TASK PROMPT: Below is some data. Retype exactly the lines starting at the one with "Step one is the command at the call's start" and ending at the one with "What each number".

PROVIDED RECORDS:
<<<<

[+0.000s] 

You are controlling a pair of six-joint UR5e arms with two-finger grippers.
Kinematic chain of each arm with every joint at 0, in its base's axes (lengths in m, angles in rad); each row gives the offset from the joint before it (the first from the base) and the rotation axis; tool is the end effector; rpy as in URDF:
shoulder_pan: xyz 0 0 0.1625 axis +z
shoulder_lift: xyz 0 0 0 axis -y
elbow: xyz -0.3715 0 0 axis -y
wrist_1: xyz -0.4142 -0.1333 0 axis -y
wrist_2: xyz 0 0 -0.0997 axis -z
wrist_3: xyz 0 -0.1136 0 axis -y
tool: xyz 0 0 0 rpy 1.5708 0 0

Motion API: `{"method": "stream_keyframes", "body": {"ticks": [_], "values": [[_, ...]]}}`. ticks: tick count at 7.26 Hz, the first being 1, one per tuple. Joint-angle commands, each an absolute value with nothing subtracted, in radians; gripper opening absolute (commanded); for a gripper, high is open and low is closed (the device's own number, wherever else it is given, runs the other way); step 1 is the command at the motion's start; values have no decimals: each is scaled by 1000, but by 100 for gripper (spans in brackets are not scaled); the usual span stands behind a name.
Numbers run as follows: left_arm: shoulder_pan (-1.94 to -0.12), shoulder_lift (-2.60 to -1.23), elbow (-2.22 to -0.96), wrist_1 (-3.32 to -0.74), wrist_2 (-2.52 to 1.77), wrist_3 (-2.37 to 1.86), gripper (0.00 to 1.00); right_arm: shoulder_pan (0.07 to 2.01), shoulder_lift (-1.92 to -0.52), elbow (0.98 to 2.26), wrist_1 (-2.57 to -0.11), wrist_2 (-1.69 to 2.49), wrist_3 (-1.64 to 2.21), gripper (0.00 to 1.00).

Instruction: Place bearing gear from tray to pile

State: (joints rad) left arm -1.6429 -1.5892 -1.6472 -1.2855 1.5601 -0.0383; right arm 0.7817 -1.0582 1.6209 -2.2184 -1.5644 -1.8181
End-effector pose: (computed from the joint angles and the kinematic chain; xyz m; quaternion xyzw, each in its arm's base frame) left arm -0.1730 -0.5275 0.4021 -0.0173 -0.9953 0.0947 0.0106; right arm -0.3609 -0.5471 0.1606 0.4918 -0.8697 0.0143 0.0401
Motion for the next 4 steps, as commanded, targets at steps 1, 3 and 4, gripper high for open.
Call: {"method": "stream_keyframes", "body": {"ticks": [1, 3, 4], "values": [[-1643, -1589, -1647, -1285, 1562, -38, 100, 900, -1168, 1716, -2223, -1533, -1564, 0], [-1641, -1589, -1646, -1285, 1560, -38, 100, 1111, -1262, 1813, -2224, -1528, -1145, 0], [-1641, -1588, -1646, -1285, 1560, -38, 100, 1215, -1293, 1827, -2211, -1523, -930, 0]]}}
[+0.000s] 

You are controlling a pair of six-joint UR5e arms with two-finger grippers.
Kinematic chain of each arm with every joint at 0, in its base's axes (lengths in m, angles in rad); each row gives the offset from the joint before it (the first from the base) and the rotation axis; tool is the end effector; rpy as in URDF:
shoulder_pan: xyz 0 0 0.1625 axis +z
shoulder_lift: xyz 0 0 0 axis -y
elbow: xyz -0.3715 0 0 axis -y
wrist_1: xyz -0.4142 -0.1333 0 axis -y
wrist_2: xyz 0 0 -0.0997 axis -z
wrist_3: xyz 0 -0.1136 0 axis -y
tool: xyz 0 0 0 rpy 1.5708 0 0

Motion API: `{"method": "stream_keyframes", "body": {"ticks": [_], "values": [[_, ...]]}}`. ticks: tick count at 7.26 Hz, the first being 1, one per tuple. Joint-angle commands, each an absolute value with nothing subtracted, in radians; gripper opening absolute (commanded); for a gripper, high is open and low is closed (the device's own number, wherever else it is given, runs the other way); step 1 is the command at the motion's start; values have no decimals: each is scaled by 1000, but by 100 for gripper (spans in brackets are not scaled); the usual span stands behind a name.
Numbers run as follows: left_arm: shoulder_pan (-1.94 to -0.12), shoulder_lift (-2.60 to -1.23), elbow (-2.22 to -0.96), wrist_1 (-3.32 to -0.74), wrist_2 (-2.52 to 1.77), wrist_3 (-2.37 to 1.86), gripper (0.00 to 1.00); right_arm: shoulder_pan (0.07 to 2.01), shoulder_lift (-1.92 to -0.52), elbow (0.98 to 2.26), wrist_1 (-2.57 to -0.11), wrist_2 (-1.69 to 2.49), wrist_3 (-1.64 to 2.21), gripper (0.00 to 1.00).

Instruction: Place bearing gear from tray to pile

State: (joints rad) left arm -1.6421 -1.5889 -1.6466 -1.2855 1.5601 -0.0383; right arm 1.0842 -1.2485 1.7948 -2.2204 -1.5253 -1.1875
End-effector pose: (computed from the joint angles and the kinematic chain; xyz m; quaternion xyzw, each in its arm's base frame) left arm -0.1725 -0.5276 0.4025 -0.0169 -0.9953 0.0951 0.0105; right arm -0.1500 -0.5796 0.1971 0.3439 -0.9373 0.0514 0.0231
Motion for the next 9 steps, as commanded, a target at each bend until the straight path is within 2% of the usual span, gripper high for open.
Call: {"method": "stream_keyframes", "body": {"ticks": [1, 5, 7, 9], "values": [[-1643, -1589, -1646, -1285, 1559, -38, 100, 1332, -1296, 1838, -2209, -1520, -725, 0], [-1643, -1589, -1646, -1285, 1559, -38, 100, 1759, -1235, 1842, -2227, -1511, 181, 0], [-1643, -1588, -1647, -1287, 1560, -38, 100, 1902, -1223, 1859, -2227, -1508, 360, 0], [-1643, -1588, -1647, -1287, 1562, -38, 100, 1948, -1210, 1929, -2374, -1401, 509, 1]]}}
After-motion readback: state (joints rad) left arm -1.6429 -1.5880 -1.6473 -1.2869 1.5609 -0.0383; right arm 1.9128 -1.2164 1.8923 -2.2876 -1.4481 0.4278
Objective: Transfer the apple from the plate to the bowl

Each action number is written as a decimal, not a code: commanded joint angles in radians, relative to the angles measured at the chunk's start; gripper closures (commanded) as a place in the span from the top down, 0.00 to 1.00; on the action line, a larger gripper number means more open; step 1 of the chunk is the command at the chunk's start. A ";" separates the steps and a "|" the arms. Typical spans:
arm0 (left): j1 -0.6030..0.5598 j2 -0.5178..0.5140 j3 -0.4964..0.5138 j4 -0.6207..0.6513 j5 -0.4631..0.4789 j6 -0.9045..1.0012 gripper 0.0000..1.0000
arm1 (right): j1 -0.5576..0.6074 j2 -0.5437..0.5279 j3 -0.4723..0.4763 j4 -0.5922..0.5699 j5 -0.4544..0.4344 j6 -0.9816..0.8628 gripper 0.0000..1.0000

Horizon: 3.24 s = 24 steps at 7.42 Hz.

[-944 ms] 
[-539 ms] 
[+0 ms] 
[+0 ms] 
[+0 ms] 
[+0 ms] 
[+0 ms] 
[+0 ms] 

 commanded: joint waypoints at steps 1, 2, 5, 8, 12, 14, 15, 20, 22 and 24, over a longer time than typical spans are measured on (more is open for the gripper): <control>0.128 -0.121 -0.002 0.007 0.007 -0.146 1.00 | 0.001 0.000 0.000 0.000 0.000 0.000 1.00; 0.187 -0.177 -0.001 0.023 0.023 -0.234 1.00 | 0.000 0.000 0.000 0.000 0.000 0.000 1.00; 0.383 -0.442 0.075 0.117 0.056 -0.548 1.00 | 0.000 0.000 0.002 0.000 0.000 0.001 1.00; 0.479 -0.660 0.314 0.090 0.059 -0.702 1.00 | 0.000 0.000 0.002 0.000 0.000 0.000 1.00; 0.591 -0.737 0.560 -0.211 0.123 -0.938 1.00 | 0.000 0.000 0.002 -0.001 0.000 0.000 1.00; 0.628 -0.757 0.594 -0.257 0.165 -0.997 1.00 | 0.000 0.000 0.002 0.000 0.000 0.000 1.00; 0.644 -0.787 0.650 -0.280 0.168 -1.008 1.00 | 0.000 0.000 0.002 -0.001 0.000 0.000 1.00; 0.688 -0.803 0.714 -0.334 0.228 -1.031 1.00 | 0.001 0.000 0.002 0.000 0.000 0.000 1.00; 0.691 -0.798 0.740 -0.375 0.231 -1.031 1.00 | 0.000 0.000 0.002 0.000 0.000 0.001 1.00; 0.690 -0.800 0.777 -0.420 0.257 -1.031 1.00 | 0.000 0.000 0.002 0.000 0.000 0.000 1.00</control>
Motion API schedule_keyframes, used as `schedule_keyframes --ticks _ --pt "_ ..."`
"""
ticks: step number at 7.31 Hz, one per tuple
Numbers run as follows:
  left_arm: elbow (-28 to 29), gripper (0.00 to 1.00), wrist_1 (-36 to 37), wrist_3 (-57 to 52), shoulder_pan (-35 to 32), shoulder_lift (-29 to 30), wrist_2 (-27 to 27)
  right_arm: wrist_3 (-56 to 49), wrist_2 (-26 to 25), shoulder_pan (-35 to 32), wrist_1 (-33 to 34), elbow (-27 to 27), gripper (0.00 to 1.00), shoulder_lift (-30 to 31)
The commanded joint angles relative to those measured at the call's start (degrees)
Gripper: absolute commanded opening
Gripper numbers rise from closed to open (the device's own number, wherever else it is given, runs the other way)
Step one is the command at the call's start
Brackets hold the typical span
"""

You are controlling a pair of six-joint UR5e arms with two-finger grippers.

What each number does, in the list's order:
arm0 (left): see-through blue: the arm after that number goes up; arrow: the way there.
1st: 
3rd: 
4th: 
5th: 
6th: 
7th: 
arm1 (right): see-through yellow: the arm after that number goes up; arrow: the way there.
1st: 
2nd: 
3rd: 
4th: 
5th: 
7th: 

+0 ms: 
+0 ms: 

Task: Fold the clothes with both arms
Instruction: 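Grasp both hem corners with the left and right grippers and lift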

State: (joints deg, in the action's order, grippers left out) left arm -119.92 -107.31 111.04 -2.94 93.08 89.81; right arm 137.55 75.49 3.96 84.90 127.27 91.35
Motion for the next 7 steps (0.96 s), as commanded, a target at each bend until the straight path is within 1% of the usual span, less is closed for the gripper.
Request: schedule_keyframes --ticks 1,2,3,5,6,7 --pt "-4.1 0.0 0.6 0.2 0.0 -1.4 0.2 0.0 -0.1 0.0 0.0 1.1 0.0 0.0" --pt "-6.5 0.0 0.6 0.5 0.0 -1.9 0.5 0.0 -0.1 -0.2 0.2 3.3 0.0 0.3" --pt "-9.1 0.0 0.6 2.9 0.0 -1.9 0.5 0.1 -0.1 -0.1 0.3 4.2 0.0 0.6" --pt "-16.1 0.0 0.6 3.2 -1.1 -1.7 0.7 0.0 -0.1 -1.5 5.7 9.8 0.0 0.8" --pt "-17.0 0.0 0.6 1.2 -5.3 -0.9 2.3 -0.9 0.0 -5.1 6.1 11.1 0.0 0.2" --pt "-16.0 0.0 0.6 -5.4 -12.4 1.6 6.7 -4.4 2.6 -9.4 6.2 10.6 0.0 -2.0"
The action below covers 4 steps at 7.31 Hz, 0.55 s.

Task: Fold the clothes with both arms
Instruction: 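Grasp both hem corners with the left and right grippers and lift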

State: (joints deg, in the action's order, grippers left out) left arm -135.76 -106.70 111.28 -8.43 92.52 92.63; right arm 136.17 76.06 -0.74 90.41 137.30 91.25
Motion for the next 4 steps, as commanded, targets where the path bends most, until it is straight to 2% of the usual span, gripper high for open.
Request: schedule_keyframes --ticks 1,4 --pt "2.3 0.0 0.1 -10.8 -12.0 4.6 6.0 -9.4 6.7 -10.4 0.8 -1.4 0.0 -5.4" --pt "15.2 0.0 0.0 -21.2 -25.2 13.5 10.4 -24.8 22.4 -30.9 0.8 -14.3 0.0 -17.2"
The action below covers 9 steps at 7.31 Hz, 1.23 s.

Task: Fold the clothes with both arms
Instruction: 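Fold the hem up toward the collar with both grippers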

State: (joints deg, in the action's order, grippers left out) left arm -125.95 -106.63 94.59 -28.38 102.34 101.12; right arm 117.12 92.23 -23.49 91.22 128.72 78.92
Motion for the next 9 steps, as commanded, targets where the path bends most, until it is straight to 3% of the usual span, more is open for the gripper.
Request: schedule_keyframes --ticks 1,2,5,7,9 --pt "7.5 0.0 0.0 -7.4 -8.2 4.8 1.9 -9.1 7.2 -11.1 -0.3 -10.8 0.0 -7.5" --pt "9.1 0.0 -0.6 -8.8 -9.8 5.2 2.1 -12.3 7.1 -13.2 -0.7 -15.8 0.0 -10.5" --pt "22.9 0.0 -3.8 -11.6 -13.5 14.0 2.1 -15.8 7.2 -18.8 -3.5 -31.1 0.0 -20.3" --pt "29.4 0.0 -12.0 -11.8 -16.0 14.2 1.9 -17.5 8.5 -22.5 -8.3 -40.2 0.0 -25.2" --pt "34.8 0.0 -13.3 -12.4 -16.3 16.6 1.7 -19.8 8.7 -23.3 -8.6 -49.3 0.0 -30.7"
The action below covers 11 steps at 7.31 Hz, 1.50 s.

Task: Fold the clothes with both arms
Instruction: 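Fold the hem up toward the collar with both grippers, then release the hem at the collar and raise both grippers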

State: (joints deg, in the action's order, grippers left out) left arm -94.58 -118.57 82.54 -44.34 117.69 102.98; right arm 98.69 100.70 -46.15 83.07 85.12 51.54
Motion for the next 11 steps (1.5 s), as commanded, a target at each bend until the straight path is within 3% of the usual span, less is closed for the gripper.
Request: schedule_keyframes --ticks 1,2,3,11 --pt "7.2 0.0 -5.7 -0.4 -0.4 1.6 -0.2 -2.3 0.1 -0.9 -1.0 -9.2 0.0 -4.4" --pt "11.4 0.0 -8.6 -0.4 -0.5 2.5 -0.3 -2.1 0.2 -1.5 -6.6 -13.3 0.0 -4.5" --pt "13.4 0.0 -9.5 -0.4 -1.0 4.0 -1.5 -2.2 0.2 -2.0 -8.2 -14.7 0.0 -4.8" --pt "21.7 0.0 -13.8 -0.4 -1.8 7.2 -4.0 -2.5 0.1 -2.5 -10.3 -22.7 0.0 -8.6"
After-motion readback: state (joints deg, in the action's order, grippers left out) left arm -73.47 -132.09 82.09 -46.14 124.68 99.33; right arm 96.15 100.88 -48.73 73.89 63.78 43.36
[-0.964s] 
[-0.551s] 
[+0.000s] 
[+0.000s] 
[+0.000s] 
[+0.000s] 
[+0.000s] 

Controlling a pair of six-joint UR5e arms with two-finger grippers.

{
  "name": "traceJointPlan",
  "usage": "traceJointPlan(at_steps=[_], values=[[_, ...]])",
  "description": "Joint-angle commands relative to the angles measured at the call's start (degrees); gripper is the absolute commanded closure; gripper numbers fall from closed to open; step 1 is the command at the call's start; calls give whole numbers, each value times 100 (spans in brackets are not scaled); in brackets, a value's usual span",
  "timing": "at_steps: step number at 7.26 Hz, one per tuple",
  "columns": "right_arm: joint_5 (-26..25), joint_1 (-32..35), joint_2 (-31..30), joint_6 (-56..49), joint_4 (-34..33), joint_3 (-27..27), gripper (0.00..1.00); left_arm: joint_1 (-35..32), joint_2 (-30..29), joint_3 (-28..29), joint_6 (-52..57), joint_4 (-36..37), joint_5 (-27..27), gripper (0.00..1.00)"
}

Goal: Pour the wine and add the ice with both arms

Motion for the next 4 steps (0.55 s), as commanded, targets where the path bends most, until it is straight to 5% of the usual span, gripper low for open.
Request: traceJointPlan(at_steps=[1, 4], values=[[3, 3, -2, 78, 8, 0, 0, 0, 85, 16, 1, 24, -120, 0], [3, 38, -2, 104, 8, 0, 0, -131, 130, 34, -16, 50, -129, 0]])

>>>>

RESPONSE:
Step one is the command at the call's start
Brackets hold the typical span
"""

You are controlling a pair of six-joint UR5e arms with two-finger grippers.

What each number does, in the list's order:

Output for this exercise is now complete.